Influence of Bile Salts and Pancreatin on Dog Food during Static In Vitro Simulation to Mimic In Vivo Digestion

Simple Summary

Animal experiments are limited owing to concerns such as the ethics of animal use. To address the issue, an in vitro model for the stimulation of digestibility has been proposed. In the model, the physiological conditions of the oral cavity, stomach, small intestine, and ileum are selectively simulated, requiring careful consideration of the physiological parameters in each step. However, to date, the physiological roles and actions of digestive enzymes during the in vitro digestion of food ingredients remain unclear. In the present study, the effects of pancreatin and bile salts, which are the main digestive enzymes of the digestive tract, were evaluated. During in vitro digestion, the digestibility of crude protein, fat, and dry matter were influenced by the addition of various concentrations of pancreatin and bile salts. Therefore, the concentrations of pancreatin and bile salts should be carefully considered when applied in a static in vitro digestion model.

Abstract

The addition of pancreatin and bile salts in different concentrations during in vitro digestion causes changes in the digestibility of crude protein (CP), fat, and dry matter (DM). The effects of bile salts and pancreatin on the digestibility of ether extract (EE), CP, and DM in developing a static in vitro digestion model for dogs were assessed using different concentrations of pancreatin (0, 1, 2.5, 5, and 10 g/L digestive solution) and bile salts (0, 2.5, 6.25, 12.5, and 25 g/L digestive solution). The data were analyzed using one-way analysis of variance. Digestibility of EE increased with the addition of bile salts (p < 0.05), whereas that of CP decreased with ≤0.25 g (1.0 g/L digestive solution) pancreatin. The digestibility of DM decreased significantly in all groups supplemented with ≥3.125 g (12.5 g/L digestive solution) bile salts and 0.25–2.5 g (1–10 g/L digestive solution) pancreatin and was the lowest with 6.25 g (25 g/L digestive solution) of bile salts (p < 0.05). These findings could facilitate the development of effective static in vitro digestion models for dogs.

1. Introduction

Active competition in the pet food market has led to the indiscriminate introduction of novel ingredients that have not been verified for safety or nutritional value in pets [1]. Although the ingredients are nutritionally exceptional and functional in humans, confirming their safety and functionality in pets is essential [2]. However, this requires significant economic investment and experimentation with animals, thereby hindering the development of feed/ingredients suitable for pets.

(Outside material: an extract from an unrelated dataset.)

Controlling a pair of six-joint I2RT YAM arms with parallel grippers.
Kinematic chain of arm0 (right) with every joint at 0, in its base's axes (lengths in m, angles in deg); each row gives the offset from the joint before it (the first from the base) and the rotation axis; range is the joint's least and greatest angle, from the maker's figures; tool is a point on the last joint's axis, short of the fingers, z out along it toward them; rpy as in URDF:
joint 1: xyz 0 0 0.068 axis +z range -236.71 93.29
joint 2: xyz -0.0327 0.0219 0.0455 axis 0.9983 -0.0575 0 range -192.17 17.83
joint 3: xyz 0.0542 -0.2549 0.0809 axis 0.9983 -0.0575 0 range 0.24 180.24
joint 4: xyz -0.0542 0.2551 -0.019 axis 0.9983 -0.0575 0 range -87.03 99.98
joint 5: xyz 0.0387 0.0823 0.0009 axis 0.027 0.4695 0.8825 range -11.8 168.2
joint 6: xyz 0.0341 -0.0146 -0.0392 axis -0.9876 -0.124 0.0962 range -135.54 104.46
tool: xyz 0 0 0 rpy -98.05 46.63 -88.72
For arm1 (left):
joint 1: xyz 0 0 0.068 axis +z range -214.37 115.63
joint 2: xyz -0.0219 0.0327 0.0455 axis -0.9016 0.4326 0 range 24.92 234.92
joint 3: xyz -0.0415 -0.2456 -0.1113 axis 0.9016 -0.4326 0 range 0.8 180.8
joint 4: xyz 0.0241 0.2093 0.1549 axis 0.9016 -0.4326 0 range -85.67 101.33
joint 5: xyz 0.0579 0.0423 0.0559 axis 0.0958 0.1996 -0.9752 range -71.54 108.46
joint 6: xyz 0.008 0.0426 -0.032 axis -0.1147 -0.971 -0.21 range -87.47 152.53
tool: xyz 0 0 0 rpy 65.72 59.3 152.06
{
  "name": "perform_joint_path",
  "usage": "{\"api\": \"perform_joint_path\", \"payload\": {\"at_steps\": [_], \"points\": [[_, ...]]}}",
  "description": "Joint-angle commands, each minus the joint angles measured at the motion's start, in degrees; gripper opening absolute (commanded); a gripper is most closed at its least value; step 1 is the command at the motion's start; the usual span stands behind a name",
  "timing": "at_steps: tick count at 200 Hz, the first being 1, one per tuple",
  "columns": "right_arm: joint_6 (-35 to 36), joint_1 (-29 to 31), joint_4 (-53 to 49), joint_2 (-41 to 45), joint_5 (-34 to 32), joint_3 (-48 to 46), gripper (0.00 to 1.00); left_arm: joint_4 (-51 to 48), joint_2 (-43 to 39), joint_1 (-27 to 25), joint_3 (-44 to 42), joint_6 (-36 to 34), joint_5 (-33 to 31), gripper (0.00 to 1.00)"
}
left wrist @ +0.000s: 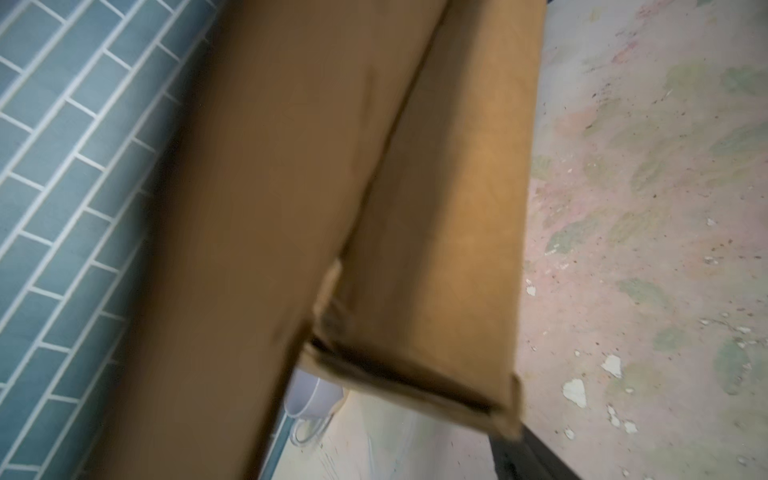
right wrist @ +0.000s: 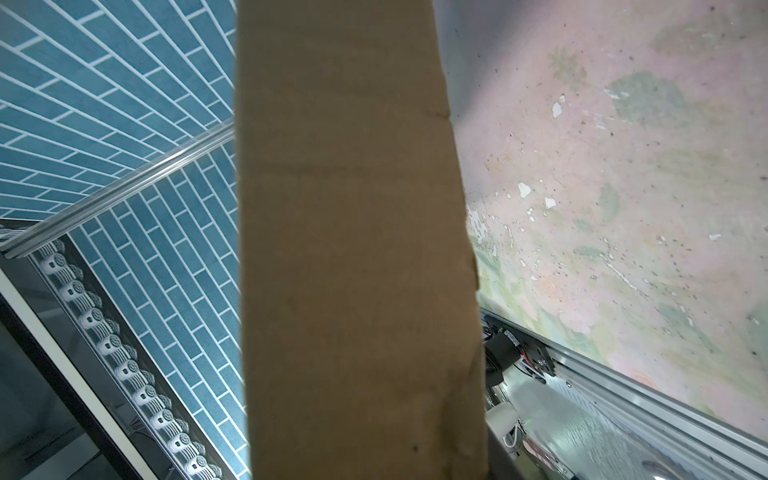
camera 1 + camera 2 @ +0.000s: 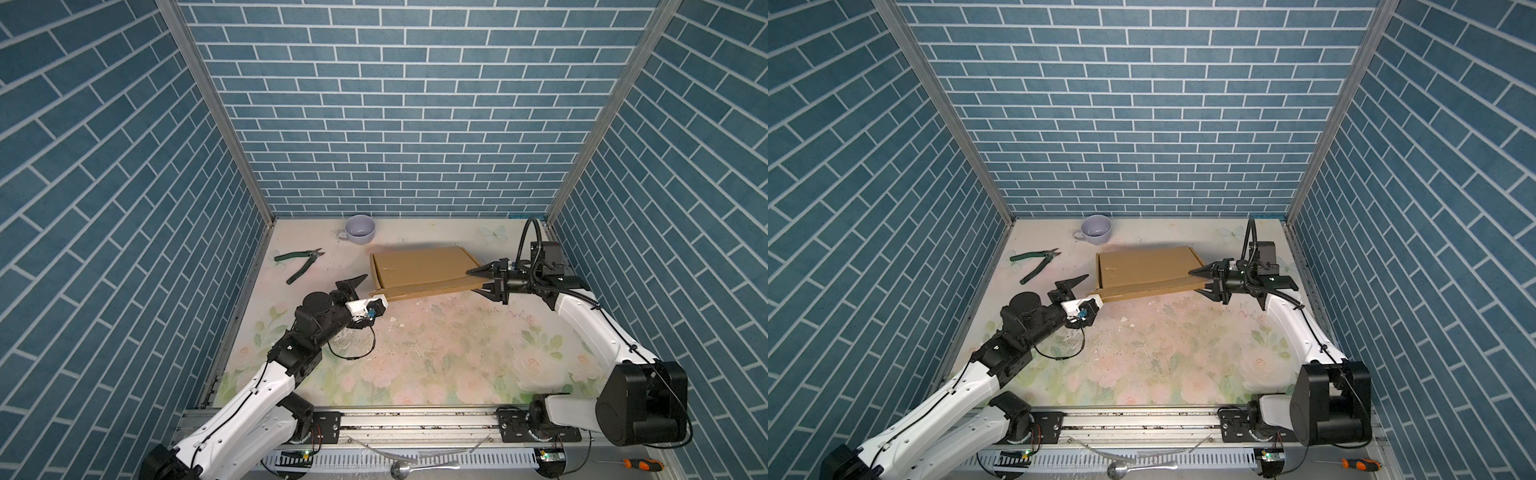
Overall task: Fold the paper box
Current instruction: 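Lift the box onto its long edge with the right gripper while the left grips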
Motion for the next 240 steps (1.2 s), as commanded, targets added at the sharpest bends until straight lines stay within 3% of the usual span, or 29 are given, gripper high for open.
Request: {"api": "perform_joint_path", "payload": {"at_steps": [1,18,43,79,111,149,183,221,240], "points": [[3.98,0.95,-4.37,1.48,1.80,2.14,0.03,4.66,1.48,-0.33,2.15,-1.14,6.93,0.82],[6.46,1.90,-7.19,0.98,2.06,3.25,0.03,0.93,3.25,-0.64,4.24,-0.89,10.81,0.75],[9.55,2.31,-10.93,0.92,1.84,4.23,0.03,-4.60,3.95,-3.22,5.64,-3.18,11.01,0.63],[10.54,2.82,-12.59,1.02,2.15,3.93,0.04,-3.71,4.22,-5.87,4.26,-4.84,9.57,0.61],[10.63,2.76,-12.84,0.84,1.99,3.88,0.09,-4.24,4.37,-9.00,3.74,-1.88,10.85,0.51],[6.65,2.82,-10.76,1.94,-0.14,2.01,0.31,-0.43,2.79,-10.25,-0.61,7.64,11.46,0.36],[3.32,2.80,-8.04,2.52,-1.39,0.16,0.47,2.87,3.19,-9.75,-2.01,10.47,9.25,0.26],[3.14,2.33,-7.57,2.75,-2.18,0.01,0.67,4.33,4.51,-9.23,-1.82,17.69,10.50,0.23],[3.81,0.99,-6.82,3.26,-2.56,0.27,0.72,2.50,4.06,-7.34,-1.09,21.13,11.35,0.22]]}}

Animal research has been controversial owing to ethical concerns along with the reliability of animal experiments [3]. Reduction, refinement, and replacement (3R) of animal experiments have been the major strategy in research fields regarding animal ethics [4]. In an effort to support 3R, an alternative method has been encouraged [5]. As an alternative to in vivo studies, in vitro simulation of digestion has been used to analyze digestibility. An in vitro digestion model mimics the digestion process of an in vivo system and has advantages such as reproducibility and controlled selection of conditions. The final reactant can be easily collected and facilitates the assessment of bio-accessible fractions (absorbable nutrients) and predicts digestibility [6,7,8]. Therefore, it has become a popular alternative to ethically controversial animal testing in the field of food and nutrition. Static in vitro digestion models are commonly used, in which the ratio of food and enzyme is constant at each digestion step. Sophisticated computer-aided in vitro digestion models are capable of simulating physical or physiological aspects, such as the movement of digested food, real-time enzyme concentrations, and pH changes [9,10]. The in vitro simulation of digestion that mimics the physiology of the digestive system in humans is used to study the digestion and absorption of micronutrients with functional properties and major nutrients (e.g., proteins, carbohydrates, and fats) contained in various food types [11,12,13,14,15,16].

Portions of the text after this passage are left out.